For the past several years, a Toronto, Canada, company routinely used a “security consultant” for human resources’ pre-employment screening and was satisfied with his discretion and useful results. The consultant is a former police officer, is working on obtaining CFE accreditation, and has the contacts and resources to get the information. He’s not licensed as an investigator but the company didn’t feel that was necessary.
The company routinely provided the consultant applicants’ and employees’ personal information without their consent for pre-employment and pre-promotion due diligence and also personal information about vendors and suppliers for preparing vendor profiles.

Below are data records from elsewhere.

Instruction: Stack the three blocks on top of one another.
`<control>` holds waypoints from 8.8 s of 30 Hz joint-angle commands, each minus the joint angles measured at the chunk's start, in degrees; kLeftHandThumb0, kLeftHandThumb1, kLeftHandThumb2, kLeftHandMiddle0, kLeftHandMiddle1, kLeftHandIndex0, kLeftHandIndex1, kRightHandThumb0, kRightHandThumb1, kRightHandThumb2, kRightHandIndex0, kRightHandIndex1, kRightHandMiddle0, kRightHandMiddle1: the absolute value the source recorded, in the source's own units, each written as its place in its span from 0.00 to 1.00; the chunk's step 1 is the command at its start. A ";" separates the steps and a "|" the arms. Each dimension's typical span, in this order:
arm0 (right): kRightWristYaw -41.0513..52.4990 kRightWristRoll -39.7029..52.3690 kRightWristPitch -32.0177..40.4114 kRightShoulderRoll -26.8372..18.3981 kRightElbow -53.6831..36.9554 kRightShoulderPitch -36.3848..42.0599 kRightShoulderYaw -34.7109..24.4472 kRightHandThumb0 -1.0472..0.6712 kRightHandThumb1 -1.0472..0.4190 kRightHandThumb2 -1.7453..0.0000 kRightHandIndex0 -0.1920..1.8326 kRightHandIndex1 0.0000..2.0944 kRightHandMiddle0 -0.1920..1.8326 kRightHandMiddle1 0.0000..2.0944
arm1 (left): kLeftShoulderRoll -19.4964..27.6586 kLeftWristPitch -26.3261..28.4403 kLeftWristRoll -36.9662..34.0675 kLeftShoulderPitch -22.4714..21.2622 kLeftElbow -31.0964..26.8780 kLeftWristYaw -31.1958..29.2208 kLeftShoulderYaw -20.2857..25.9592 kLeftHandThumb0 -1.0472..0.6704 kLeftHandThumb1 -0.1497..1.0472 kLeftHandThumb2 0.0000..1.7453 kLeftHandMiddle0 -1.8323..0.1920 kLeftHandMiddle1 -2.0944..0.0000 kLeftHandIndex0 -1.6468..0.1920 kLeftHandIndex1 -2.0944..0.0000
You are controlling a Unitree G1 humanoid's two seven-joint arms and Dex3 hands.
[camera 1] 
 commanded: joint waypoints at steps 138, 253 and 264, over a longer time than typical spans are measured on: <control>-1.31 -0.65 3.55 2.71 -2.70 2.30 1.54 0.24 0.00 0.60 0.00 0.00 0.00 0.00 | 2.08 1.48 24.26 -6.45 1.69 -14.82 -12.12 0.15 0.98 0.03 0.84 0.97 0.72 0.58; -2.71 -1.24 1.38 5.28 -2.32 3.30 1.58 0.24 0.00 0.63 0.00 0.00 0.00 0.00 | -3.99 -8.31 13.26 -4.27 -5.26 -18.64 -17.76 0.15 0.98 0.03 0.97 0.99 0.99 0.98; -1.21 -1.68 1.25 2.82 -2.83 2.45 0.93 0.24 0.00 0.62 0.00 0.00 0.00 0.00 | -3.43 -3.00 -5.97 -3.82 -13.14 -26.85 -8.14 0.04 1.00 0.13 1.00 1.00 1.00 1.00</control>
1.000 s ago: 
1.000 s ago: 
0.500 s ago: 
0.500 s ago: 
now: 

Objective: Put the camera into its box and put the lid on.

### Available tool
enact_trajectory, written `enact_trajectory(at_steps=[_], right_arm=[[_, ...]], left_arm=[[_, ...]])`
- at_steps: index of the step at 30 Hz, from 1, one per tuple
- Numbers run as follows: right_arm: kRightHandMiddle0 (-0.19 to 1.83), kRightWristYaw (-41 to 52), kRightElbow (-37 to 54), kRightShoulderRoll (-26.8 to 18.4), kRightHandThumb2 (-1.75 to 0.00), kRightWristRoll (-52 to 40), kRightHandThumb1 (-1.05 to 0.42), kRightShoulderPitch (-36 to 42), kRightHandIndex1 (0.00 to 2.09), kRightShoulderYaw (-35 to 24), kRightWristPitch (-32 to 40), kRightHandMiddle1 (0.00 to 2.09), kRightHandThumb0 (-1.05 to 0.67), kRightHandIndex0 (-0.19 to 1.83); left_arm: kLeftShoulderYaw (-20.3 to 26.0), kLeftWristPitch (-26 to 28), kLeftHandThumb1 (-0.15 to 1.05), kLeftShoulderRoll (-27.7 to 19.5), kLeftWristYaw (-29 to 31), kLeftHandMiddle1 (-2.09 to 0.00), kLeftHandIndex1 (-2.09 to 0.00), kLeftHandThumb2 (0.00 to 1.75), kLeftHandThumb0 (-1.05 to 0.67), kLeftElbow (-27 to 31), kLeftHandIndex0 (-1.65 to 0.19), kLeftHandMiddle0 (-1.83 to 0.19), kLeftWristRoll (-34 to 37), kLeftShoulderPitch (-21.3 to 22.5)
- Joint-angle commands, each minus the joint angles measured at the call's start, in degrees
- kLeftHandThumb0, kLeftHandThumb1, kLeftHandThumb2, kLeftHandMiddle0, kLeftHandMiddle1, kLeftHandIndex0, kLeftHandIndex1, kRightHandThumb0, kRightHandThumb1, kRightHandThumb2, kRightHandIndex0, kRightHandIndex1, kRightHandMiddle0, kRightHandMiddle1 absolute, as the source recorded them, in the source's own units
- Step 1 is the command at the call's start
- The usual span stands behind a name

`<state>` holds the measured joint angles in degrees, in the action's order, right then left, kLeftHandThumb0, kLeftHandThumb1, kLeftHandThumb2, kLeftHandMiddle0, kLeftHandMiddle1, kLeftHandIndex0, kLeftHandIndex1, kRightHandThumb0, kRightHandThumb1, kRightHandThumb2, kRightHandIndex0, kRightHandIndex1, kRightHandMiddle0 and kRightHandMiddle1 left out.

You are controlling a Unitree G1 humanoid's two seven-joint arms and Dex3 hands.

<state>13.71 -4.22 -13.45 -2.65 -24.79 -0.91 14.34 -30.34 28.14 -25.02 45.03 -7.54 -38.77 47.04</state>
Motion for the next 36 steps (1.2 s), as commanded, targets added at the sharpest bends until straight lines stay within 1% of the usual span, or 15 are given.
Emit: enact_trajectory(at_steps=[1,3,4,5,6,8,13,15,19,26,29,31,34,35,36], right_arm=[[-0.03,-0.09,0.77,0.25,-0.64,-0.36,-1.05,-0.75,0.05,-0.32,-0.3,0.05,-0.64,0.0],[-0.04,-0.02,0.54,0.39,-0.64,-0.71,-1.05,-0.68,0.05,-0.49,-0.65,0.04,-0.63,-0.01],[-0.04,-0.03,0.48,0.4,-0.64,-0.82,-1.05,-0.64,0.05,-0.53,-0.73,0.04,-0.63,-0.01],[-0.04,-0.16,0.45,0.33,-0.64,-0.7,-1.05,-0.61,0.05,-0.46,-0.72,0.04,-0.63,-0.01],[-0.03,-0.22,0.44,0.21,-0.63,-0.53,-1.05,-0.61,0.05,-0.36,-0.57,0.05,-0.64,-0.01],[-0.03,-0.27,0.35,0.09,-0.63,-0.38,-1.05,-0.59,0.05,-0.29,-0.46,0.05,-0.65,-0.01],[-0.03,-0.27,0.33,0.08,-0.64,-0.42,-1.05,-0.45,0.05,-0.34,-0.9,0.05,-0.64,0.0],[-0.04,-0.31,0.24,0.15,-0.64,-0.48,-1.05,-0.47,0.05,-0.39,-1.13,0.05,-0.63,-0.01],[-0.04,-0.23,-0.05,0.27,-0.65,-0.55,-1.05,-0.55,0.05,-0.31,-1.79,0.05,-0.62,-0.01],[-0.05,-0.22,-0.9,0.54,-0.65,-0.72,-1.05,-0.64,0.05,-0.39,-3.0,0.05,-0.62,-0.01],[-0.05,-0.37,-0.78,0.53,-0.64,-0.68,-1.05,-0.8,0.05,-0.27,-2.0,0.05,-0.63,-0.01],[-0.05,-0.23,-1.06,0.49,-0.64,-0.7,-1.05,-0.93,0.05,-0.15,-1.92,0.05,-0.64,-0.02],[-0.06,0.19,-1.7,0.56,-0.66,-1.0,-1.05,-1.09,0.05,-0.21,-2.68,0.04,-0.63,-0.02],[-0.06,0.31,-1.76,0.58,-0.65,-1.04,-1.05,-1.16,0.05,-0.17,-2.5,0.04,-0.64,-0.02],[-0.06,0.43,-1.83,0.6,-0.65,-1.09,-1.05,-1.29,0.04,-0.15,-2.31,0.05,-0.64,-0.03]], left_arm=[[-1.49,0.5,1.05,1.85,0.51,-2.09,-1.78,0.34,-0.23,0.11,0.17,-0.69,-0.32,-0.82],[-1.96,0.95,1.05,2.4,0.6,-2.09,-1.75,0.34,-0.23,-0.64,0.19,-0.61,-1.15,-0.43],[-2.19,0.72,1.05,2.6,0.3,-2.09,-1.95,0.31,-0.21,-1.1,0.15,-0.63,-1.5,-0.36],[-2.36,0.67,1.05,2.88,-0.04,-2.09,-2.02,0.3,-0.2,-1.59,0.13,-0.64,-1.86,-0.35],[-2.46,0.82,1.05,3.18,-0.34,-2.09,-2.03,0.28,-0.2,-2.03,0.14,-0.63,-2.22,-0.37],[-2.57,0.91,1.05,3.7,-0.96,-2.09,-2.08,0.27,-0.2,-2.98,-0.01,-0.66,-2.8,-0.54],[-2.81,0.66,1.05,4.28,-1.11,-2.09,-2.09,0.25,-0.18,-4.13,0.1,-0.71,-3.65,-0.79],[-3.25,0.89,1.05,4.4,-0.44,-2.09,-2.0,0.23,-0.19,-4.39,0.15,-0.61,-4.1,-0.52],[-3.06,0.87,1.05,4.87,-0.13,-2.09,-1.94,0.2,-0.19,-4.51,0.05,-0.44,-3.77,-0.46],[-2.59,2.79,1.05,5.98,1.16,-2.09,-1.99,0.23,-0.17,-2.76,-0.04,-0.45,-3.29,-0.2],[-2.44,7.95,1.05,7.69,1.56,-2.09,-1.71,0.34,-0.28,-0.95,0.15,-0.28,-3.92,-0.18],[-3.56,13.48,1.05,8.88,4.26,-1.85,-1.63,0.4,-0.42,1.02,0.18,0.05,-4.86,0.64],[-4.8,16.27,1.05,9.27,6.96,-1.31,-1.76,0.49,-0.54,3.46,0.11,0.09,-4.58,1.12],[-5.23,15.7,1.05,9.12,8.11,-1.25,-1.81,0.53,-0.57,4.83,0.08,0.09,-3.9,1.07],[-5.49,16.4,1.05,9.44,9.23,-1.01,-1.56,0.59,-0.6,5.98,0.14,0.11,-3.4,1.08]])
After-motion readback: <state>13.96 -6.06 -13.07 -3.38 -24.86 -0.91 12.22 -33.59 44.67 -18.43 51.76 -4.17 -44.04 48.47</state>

The company continued these practices even after Canada’s new Personal Information Protection and Electronic Documents Act (PIPEDA) went into full force in January of this year.
The company is now being threatened with two distinct and significant class action suits because it allegedly violated PIPEDA by providing employee, applicant, and vendor personal information to the consultant without their consent.
PIPEDA applies to all entities involved in commercial activity in Canada including Certified Fraud Examiners and other investigators and security consultants conducting fraud examinations for their employers or third-party clients.
The collection and disclosure of personal information, including due diligence on prospective and current employees and internal fraud examinations, are seriously affected by the new privacy regulations.
PIPEDA applies throughout Canada except for provinces that have “substantially similar” legislation, which include British Columbia, Alberta, and Quebec. Obviously, CFEs practicing in those provinces should study the “substantially similar” provincial legislation to determine specific differences.
Although a province may have employee privacy legislation, PIPEDA may apply in cross-border dissemination of information or in situations in which employer/employee functions are outsourced. (Quebec recently launched a constitutional challenge to the application of PIPEDA legislation in that province.)
In a speech on March 20, 2003 in Vancouver Canada, George Radwanski, then privacy commissioner of Canada made the following comments:
“An organization that wants to collect, use, or disclose personal information about people needs their consent, except in a few specific and limited circumstances.
It can use or disclose people’s personal information only for the purpose for which they gave consent. Even with consent, the organization has to limit its collection, use, and disclosure of personal information to purposes that a reasonable person would consider appropriate in the circumstances.”
Radwanski then went on to indicate some of the activities which were included in gathering personal information and specifically included investigating suspected theft from an employer:
“Videotaping people claiming to have injuries, for example, or investigating suspected theft from an employer – these are collections of personal information. So is locating a person to serve legal documents or to collect a debt, and collecting background information on prospective employees, business partners, or witnesses. And so is photographing a spouse suspected of infidelity, identifying marital assets, or searching for missing persons.”